_Exercise aim_
Set down all the lines below, each one exactly as shown.

..............................

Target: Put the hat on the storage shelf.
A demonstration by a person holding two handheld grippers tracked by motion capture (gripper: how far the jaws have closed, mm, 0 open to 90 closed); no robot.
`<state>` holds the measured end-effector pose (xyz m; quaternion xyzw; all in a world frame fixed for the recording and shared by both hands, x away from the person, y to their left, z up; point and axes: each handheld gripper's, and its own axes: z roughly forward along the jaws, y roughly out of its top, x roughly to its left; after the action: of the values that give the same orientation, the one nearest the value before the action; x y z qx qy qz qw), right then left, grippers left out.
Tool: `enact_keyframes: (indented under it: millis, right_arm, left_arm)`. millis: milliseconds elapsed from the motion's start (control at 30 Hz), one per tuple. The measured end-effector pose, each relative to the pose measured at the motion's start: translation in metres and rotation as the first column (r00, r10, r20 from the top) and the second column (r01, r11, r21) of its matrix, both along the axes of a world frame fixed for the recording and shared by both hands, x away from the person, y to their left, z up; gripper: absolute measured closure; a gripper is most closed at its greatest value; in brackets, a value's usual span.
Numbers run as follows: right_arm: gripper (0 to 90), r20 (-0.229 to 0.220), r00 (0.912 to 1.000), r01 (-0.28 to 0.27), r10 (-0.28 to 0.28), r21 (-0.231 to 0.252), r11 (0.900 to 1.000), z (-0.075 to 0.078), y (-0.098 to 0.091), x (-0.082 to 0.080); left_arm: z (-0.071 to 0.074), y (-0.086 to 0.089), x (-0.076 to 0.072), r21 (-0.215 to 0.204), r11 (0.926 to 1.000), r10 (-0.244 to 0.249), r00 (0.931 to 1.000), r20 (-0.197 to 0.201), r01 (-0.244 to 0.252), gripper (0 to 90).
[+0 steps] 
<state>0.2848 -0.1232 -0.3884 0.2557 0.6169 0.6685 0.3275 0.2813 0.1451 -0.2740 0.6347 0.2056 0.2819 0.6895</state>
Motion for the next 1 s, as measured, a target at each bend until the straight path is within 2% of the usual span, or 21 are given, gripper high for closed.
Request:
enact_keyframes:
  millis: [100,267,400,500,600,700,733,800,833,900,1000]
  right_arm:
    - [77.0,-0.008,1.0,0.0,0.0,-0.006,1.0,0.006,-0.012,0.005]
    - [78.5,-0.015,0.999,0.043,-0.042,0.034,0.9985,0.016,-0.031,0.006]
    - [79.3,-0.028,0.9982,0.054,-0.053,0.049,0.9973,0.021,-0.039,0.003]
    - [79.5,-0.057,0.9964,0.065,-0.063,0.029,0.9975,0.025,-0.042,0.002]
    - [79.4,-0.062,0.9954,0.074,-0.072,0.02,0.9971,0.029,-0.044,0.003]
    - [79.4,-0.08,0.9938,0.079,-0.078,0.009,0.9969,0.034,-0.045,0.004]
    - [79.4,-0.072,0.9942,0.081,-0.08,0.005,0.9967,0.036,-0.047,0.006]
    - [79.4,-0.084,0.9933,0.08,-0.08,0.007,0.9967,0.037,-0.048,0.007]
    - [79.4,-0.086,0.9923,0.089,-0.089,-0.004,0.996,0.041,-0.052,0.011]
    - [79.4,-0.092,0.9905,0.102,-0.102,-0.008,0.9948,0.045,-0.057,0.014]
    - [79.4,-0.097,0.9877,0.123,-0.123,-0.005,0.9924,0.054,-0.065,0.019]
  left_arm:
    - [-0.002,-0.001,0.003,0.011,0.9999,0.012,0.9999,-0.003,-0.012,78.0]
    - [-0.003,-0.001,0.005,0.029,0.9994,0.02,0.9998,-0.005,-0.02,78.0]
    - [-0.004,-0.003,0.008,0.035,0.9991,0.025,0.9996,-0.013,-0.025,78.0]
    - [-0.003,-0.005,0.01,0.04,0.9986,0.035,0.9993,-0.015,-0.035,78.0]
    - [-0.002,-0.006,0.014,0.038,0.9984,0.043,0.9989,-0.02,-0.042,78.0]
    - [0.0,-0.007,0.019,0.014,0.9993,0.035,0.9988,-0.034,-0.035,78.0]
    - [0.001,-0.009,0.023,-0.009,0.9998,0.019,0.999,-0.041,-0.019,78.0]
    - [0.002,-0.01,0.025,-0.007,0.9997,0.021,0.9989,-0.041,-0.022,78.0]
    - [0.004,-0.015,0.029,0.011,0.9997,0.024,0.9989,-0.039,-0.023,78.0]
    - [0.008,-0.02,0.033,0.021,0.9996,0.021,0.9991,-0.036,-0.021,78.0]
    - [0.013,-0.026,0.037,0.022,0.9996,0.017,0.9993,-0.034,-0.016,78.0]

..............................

_Answer to this exercise_
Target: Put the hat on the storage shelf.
A demonstration by a person holding two handheld grippers tracked by motion capture (gripper: how far the jaws have closed, mm, 0 open to 90 closed); no robot.
`<state>` holds the measured end-effector pose (xyz m; quaternion xyzw; all in a world frame fixed for the recording and shared by both hands, x away from the person, y to their left, z up; point and axes: each handheld gripper's, and its own axes: z roughly forward along the jaws, y roughly out of its top, x roughly to its left; after the action: of the values that give the same orientation, the one nearest the value before the action; x y z qx qy qz qw), right then left, grippers left out.
Tool: `enact_keyframes: (indented under it: millis, right_arm, left_arm)`. millis: milliseconds elapsed from the motion's start (control at 30 Hz), one per tuple. The measured end-effector pose, each relative to the pose measured at the motion's start: translation in metres and rotation as the first column (r00, r10, r20 from the top) and the second column (r01, r11, r21) of its matrix, both along the axes of a world frame fixed for the recording and shared by both hands, x away from the person, y to their left, z up; gripper: absolute measured closure; a gripper is most closed at its greatest value; in brackets, a value's usual span.
Numbers run as follows: right_arm: gripper (0 to 90), r20 (-0.229 to 0.220), r00 (0.912 to 1.000), r01 (-0.28 to 0.27), r10 (-0.28 to 0.28), r21 (-0.231 to 0.252), r11 (0.900 to 1.000), z (-0.075 to 0.078), y (-0.098 to 0.091), x (-0.082 to 0.080); left_arm: z (-0.071 to 0.074), y (-0.086 to 0.089), x (-0.076 to 0.072), r21 (-0.215 to 0.204), r11 (0.926 to 1.000), r10 (-0.244 to 0.249), r00 (0.931 to 1.000), r20 (-0.197 to 0.201), r01 (-0.244 to 0.252), gripper (0 to 90).
[+0 steps] 
<state>0.2848 -0.1232 -0.3884 0.2557 0.6169 0.6685 0.3275 0.2813 0.1451 -0.2740 0.6347 0.2056 0.2819 0.6895</state>
Motion for the next 1 s, as measured, a target at each bend until the straight path is within 2% of the usual span, or 21 are given, gripper high for closed.
Request:
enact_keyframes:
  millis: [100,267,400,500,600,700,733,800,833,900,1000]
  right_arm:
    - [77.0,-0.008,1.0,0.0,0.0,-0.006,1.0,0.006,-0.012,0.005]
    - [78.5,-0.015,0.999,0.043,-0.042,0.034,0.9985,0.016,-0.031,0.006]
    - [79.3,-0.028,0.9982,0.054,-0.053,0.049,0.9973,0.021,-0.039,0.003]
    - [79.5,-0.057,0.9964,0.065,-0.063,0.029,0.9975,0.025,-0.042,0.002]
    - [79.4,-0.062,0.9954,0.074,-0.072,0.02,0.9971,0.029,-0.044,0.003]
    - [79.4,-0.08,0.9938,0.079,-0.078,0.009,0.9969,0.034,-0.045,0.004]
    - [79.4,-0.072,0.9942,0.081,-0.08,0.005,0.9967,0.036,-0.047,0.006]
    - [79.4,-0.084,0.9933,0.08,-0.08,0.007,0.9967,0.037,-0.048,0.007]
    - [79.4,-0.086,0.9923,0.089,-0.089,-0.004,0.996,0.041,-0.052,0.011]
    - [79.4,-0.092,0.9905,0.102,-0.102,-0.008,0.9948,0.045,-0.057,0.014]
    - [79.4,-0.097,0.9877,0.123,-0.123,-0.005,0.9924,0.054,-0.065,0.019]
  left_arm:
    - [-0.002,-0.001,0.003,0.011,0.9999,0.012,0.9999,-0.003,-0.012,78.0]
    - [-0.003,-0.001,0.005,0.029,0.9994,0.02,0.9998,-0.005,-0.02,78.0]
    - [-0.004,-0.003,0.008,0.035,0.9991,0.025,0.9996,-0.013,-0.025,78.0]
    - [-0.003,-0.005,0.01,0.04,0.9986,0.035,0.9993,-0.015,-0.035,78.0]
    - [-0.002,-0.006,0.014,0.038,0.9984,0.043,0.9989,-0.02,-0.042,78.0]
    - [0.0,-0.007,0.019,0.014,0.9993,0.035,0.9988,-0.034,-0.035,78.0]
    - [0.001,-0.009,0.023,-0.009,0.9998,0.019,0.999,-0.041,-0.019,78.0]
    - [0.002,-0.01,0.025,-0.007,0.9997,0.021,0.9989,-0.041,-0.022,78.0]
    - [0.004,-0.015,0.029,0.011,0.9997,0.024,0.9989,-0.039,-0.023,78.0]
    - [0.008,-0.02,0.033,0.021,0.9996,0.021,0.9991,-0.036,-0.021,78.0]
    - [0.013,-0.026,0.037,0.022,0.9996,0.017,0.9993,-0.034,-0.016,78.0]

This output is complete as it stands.